Bisnis.com, JAKARTA - Institut Studi Transportasi (Instran) mengingatkan agar rencana merger Gojek dan Grab tidak menimbulkan monopoli, sehingga bisa menimbulkan kerugian bagi masyarakat yang tidak memiliki alternatif lain.
Pendiri Insititut Studi Transportasi (Instran) Darmaningtyas menilai bagi Grab dan Gojek, keputusan merger atau tidak pasti didasarkan pada kalkulasi bisnis. Artinya, ketika pilihannya adalah merger, pasti sudah pasti itu menguntungkan, karena kalau tidak menguntungkan tidak bakal dipilih.
"Yang dirugikan atas merger mereka adalah konsumen karena tidak ada pilihan memilih layanan transportasi yang lebih murah, selamat, aman, dan nyaman," kata Darmaningtyas dalam siaran pers, Selasa (8/12/2020).
Di sisi lain, kata dia, layanan taksi regular juga sudah rontoh semua, dari 26 perusahaan taksi regular yang beroperasi di wilayah DKI Jakarta, yang eksis tinggal tiga saja, itu pun yang dua sudah kembang kempis tinggal menunggu waktu saja.

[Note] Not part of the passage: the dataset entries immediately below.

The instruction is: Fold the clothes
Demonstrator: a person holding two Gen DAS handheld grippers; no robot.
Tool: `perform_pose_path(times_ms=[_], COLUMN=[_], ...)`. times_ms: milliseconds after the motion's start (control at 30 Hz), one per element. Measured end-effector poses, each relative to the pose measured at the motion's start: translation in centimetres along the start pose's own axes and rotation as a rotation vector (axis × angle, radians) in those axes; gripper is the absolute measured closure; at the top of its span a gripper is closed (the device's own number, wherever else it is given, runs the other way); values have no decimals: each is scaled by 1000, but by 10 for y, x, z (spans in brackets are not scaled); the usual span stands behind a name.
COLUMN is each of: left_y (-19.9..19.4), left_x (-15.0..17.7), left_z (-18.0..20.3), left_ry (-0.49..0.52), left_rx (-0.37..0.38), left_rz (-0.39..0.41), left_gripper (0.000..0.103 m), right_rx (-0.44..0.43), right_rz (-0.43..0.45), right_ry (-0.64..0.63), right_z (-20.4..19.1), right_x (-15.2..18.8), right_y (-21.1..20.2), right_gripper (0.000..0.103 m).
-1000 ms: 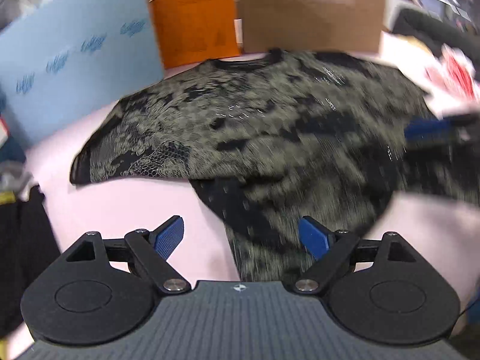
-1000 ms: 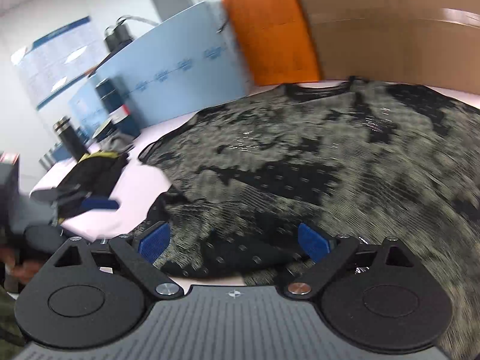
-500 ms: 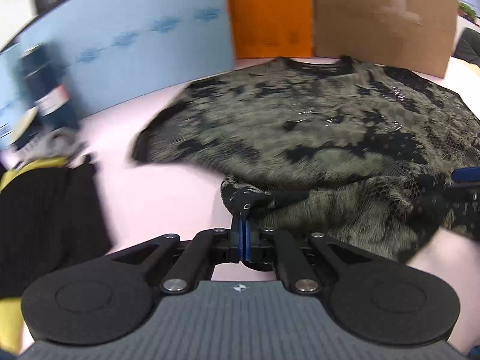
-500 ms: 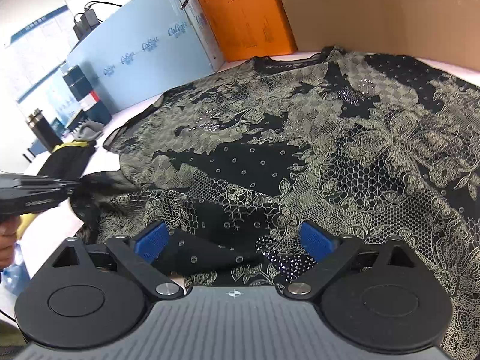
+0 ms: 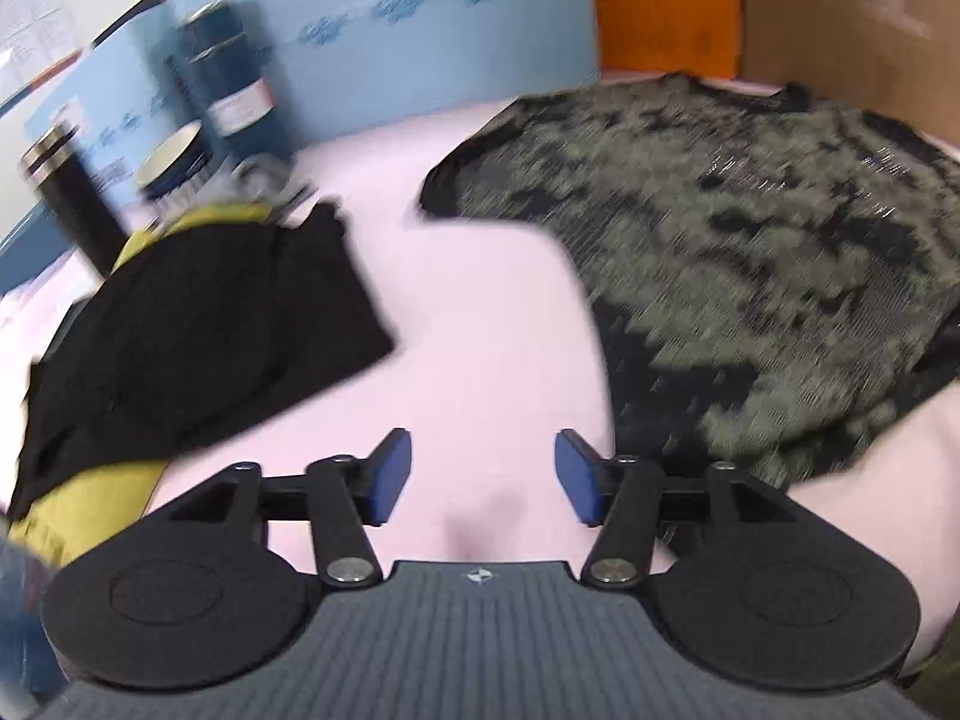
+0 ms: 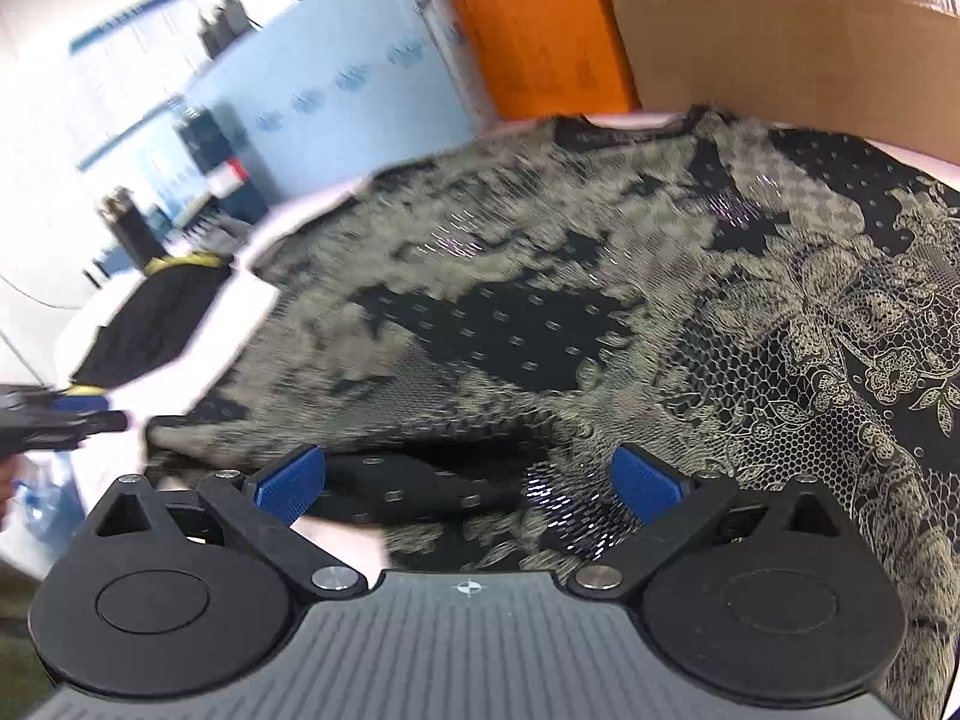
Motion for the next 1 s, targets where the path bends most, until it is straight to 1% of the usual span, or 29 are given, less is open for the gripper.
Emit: perform_pose_path(times_ms=[67,167,200,233,267,300,367,433,467,500,533,567,600,700,767,800,867,900,933,967,1000], left_y=[-1,-11,-14,-18,-20,-20,-11,7,12,16,18,20,22,0,-15,-24,-37,-42,-45,-47,-48], left_x=[-7,-7,-5,-1,3,8,18,25,25,24,21,15,8,-16,-33,-38,-42,-42,-40,-38,-34], left_z=[14,46,56,64,71,76,84,91,93,95,96,94,91,72,58,52,42,38,35,33,32], left_ry=[89,307,388,466,536,594,678,740,758,772,772,759,743,654,592,558,511,492,479,478,481], left_rx=[90,278,327,370,403,425,438,380,364,355,347,334,318,359,392,421,465,478,486,486,485], left_rz=[20,26,21,14,1,-19,-64,-98,-90,-77,-69,-63,-58,-11,22,29,22,14,5,-10,-26], left_gripper=[51,52,52,52,52,52,52,51,57,65,93,100,100,100,100,99,95,95,91,85,81], right_rx=[7,48,63,77,94,114,153,193,199,210,231,250,270,291,268,254,205,171,140,98,49], right_rz=[-12,-58,-80,-104,-123,-140,-164,-152,-140,-119,-88,-71,-59,6,43,59,77,78,66,36,-17], right_ry=[-80,-212,-246,-275,-295,-313,-348,-343,-321,-291,-267,-244,-229,-185,-165,-158,-143,-132,-121,-109,-100], right_z=[-12,-29,-34,-39,-42,-45,-48,-43,-40,-36,-31,-27,-22,-10,-6,-5,-4,-4,-4,-4,-3], right_x=[8,27,34,42,48,54,65,70,70,69,66,62,57,38,25,20,13,12,12,14,16], right_y=[-16,-40,-47,-53,-57,-59,-61,-52,-47,-42,-38,-35,-34,-48,-70,-82,-106,-116,-124,-129,-129], right_gripper=[0,3,7,20,27,35,35,35,39,60,84,95,102,102,101,101,101,101,101,101,100])
Point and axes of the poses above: each gripper's, at about its wrist camera, not at the fingertips, and y roughly the way its jaws point, z to its right, x to its underside, the point moved 4 cm from there along y, roughly the way its jaws point, and after that the axes turned 11 degrees about x, right-handed, at the moved point
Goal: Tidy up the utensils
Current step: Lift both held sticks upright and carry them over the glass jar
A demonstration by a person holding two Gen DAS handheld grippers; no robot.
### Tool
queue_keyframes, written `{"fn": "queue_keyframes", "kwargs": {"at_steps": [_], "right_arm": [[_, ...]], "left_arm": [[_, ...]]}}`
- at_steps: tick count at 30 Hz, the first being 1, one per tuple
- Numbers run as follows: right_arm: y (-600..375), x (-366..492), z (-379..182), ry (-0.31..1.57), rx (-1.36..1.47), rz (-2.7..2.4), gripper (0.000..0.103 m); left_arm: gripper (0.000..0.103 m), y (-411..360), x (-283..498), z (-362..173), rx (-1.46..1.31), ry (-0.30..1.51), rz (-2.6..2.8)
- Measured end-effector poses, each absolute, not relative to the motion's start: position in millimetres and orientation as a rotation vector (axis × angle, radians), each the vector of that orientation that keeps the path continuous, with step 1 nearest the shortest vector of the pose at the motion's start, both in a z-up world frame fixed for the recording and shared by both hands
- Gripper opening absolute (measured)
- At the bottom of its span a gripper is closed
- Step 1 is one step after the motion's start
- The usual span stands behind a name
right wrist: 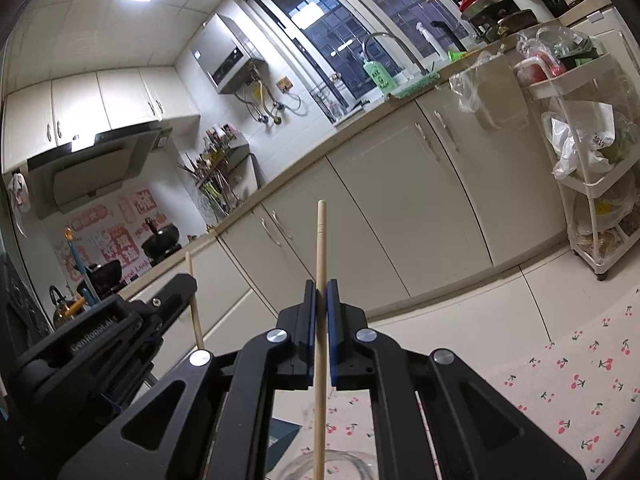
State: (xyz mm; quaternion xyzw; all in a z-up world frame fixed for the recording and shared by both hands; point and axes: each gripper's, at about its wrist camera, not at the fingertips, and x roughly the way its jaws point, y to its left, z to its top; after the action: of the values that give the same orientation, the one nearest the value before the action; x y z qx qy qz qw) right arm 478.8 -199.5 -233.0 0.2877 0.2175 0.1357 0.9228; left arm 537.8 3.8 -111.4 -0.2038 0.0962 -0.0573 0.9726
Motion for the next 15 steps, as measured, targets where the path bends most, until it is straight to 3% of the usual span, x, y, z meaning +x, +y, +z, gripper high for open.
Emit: {"fn": "queue_keyframes", "kwargs": {"at_steps": [15], "right_arm": [[-191.5,455.5,-243.1,0.506,0.554,0.296,0.006]], "left_arm": [[0.005,-3.9,523.5,-143.2,-0.357,0.226,-0.110]]}}
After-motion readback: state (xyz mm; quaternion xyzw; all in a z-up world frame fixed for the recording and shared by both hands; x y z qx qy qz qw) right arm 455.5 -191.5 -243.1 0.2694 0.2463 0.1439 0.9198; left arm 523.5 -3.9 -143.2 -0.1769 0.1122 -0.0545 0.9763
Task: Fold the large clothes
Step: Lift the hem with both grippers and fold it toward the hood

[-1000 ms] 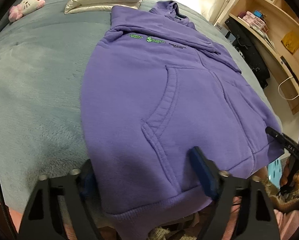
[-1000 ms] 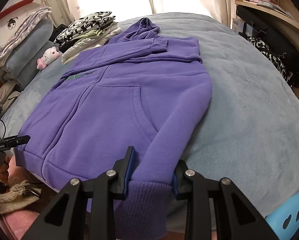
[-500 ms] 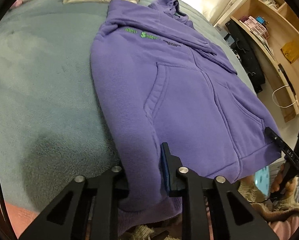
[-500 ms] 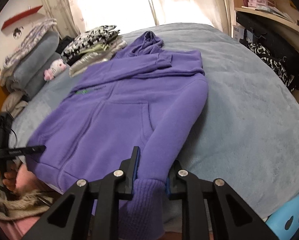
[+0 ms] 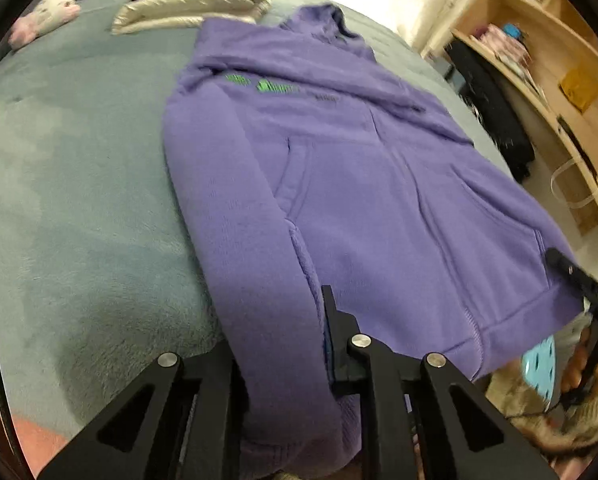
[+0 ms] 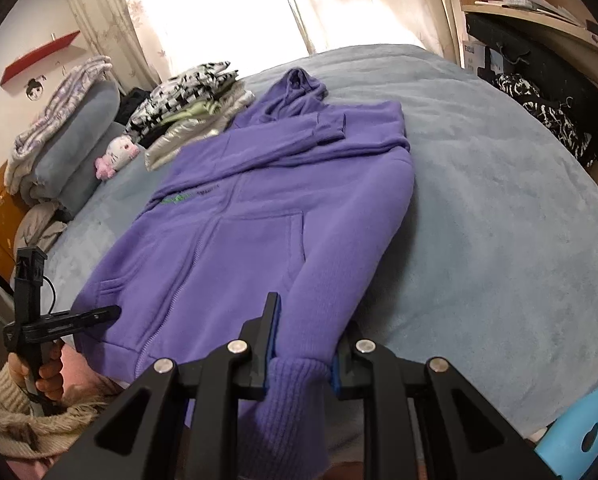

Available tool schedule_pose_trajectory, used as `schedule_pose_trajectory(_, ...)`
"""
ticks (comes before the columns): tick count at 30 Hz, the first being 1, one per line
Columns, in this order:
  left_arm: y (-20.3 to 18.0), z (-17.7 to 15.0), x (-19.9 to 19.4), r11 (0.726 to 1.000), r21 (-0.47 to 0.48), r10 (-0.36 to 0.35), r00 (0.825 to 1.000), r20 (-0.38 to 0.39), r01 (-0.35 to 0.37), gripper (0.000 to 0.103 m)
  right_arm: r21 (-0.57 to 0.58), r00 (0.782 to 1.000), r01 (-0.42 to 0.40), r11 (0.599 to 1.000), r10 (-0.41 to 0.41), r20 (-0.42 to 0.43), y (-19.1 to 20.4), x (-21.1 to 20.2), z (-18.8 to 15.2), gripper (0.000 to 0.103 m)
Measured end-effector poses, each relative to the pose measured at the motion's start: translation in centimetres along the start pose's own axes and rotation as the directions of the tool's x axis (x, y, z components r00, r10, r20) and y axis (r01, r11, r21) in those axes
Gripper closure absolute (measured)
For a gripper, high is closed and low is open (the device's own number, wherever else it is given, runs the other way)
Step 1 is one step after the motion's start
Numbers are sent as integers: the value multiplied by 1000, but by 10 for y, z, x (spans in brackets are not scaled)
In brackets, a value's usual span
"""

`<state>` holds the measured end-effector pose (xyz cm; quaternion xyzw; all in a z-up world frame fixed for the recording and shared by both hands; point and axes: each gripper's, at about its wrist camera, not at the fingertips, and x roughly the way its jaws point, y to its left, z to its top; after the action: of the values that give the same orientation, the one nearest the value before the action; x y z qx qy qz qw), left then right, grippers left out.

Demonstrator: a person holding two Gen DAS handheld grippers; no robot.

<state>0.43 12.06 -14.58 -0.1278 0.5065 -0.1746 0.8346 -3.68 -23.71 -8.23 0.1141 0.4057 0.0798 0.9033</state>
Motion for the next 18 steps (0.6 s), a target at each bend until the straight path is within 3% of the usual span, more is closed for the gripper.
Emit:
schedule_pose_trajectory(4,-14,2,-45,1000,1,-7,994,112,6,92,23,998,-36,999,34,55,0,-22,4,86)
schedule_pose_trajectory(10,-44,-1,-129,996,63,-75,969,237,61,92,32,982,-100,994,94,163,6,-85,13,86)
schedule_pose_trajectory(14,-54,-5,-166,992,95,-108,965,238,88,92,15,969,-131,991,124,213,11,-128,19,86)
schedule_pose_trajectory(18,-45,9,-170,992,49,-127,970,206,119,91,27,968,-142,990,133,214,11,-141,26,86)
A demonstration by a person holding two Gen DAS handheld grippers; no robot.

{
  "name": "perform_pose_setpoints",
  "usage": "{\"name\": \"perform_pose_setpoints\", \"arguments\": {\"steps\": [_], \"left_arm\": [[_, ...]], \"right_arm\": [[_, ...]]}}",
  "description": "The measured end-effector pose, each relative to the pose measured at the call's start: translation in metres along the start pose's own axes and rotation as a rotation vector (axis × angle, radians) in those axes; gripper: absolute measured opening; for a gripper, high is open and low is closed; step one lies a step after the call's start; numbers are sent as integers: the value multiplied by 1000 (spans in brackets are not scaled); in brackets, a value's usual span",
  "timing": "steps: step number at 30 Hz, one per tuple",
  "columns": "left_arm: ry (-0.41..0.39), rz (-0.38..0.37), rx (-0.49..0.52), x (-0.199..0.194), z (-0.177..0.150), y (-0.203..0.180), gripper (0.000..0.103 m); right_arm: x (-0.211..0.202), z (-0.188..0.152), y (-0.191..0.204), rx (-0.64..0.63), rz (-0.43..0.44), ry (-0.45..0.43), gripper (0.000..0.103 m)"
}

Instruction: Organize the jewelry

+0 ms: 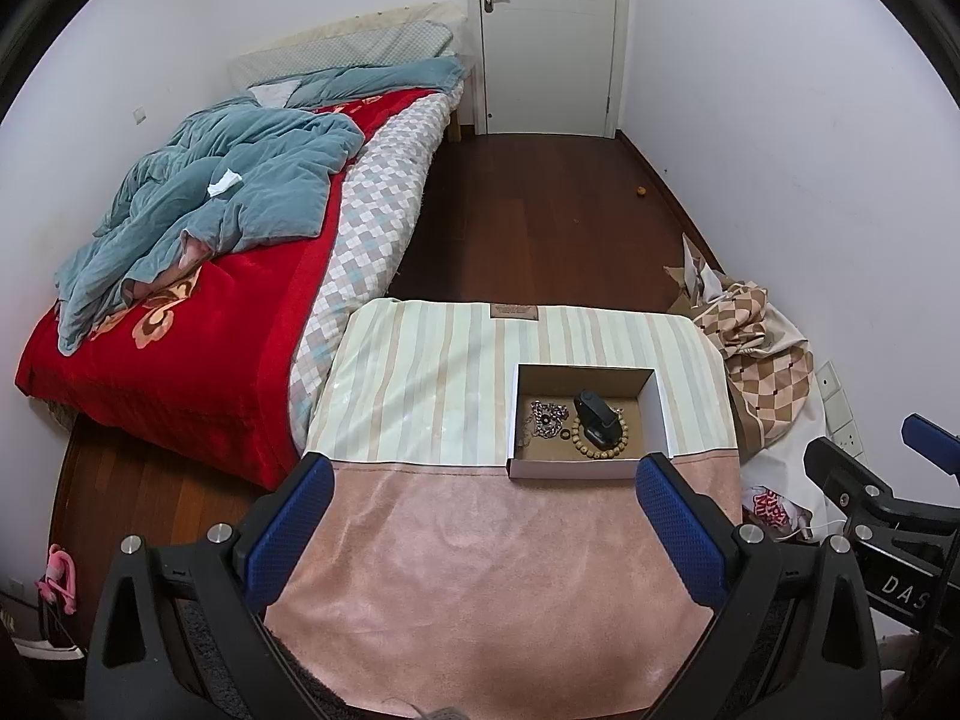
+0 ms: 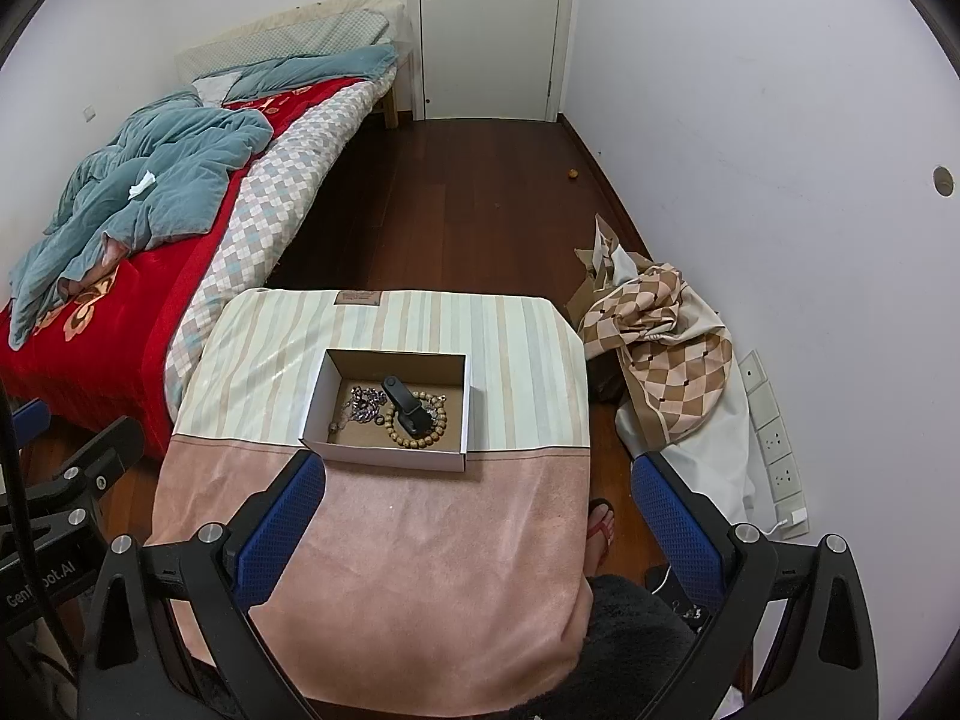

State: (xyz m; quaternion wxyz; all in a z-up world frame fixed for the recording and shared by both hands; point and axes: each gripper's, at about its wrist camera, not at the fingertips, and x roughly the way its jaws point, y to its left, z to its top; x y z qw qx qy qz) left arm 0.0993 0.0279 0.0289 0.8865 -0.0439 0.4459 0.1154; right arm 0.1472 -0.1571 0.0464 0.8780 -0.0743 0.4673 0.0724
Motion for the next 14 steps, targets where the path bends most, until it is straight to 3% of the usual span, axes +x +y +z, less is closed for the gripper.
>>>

Dia menambahkan jika Grab dan Gojek merger, masyarakat dihadapkan pada pilihan yang jauh lebih terbatas dibandingkan dengan kondisi sebelum adanya layanan angkutan online, karena kondisi sebelum ada angkutan online tersebut layanan taksi regular dilakukan banyak operator dengan kualitas layanan yang beragam dan tariff yang beragam pula. Namun, mayoritas sudah tumbang, maka pilihannya sekarang tinggal sedikit.
Selama ini, lanjutnya, di sektor angkutan online masih ada persaingan antara Gojek dan Grab, sehingga memberikan peluang kepada masyarakat untuk memilih yang termurah. Kalau nanti mereka merger, hanya ada satu harga layanan.
Baca Juga
"Masyarakat yang dulu bersorak sorai karena adanya layanan transportasi yang murah, ke depan akan berbalik menangis mengapa perusahaan-perusahaan taksi regular itu dimatikan oleh angkutan online sehingga masyarakat punya pilihan lain lagi," ujarnya.
Darmaningtyas berpendapat masyarakat tidak memiliki hak untuk bisa menolak rencana merger Gojek dan Grab. Itu semua tergantung pada pemilik saham kedua belah pihak.